تِلْكَ أُمَّةٌ قَدْ خَلَتْۖ لَهَا مَا كَسَبَتْ وَلَكُم مَّا كَسَبْتُمْۖ وَلَا تُسْـَٔلُونَ عَمَّا كَانُواْ يَعْمَلُونَ ﴿١٣٤

O, bir ümmetti geldi geçti, ona kendi kazandığı, size de kendi kazandığınız, siz onların amellerinden sorulacak değilsiniz.

— Elmalılı Hamdi Yazır

Onlar bir ümmetti gelip geçti. Onların kazandıkları kendilerinin, sizin kazandığınız da sizin. Ve siz, onların yapmış olduklarından sorulmazsınız.

— İbni Kesir

Onlar gelip geçmiş bir ümmettir. Onların kazandıkları kendilerinin, sizin kazandıklarınız sizindir.
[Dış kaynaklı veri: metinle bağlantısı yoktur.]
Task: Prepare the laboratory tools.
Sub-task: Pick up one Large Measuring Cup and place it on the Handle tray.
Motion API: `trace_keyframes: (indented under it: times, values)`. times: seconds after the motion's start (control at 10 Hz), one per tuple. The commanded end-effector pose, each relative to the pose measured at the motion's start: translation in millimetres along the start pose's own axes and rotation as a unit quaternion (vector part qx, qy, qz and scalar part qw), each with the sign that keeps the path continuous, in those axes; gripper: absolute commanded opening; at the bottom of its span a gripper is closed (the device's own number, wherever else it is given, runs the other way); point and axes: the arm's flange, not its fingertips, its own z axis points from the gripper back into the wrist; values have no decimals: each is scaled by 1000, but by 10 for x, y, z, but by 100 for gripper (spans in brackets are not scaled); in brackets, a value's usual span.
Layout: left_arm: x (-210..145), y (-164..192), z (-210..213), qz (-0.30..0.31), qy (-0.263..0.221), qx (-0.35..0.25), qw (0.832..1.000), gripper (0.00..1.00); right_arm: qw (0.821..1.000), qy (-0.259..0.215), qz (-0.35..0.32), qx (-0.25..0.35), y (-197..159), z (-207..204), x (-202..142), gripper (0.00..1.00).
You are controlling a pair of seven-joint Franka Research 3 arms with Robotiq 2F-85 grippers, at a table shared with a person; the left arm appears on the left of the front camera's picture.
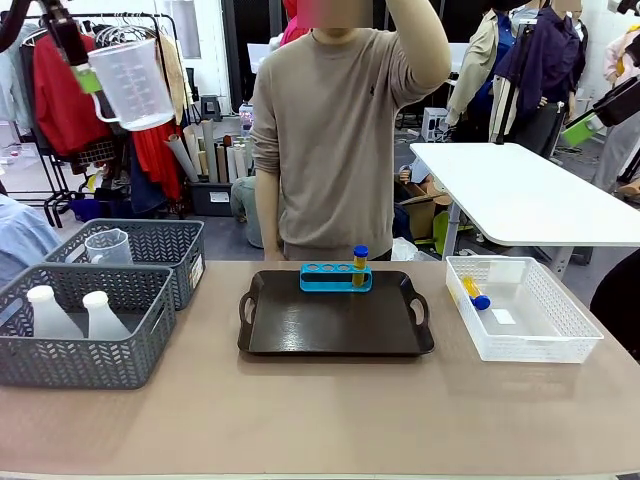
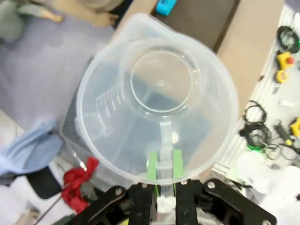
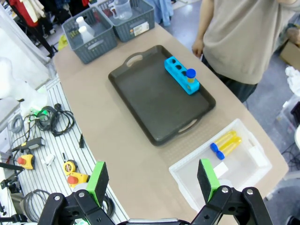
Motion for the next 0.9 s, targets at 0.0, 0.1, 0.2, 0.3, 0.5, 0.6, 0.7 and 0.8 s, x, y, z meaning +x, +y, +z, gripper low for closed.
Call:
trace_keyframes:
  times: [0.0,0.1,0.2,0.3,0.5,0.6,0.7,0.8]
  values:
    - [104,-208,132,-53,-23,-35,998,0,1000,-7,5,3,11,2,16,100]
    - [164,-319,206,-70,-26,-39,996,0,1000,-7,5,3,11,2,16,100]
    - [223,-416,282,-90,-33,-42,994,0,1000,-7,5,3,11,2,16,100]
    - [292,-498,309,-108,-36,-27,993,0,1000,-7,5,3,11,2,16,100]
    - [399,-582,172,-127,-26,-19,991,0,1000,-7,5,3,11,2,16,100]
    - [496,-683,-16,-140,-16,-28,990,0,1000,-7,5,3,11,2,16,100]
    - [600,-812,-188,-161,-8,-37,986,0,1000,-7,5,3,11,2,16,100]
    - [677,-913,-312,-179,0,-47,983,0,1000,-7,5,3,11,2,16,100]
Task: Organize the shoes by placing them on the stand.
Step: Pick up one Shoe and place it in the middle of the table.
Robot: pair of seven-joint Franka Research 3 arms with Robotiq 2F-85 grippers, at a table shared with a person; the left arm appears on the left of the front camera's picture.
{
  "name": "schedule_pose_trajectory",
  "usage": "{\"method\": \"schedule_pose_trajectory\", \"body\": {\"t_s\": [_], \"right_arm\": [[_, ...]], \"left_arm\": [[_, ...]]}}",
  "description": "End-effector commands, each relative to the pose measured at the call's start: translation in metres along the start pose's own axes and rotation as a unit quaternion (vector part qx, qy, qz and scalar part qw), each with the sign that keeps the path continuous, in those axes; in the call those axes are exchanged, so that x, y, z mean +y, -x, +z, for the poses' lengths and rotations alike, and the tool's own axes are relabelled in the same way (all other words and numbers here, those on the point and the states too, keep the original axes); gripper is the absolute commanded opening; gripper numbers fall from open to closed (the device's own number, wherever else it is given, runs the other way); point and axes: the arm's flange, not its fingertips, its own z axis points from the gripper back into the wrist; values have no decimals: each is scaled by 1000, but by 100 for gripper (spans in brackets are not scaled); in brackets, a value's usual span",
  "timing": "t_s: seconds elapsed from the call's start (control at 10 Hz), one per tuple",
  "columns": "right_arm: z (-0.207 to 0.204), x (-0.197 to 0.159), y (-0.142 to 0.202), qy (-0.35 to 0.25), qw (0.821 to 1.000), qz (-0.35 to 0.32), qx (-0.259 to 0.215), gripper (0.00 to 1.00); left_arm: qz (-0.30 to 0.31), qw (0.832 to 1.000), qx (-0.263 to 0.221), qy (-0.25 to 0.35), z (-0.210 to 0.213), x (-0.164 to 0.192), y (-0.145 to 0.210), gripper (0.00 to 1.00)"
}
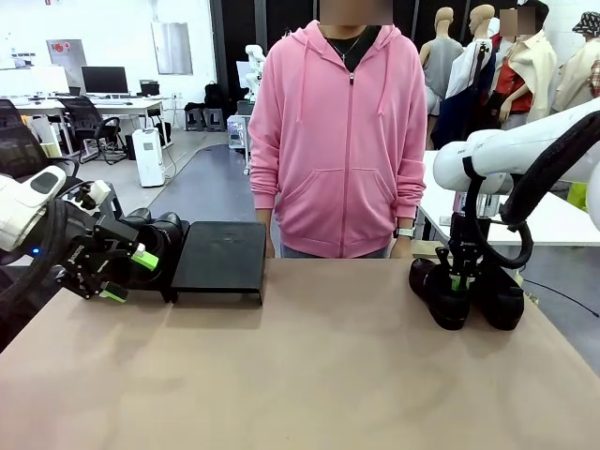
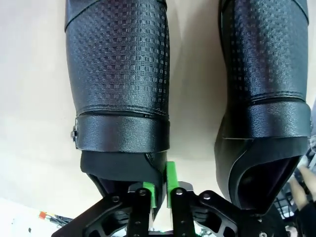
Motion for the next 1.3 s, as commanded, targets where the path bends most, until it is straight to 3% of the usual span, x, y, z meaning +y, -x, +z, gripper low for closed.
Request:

Siz onların yaptıklarından sorumlu tutulacak değilsiniz.

— Diyanet İşleri

Onlar birer ümmetdi (gelib) geçdi. (o ümmetlerin) kazandığı kendilerinin, sizin kazandığınız da (ey Yahudiler) sizin ve siz, onların işlemiş olduklarından mes'ul olacak değilsiniz.

— Hasan Basri Çantay

Onlar gelip geçmiş bir ümmettir. Onların kazandıkları kendilerine, sizin kazandığınız da sizedir. Siz onların yaptıklarından sorumlu tutulmazsınız.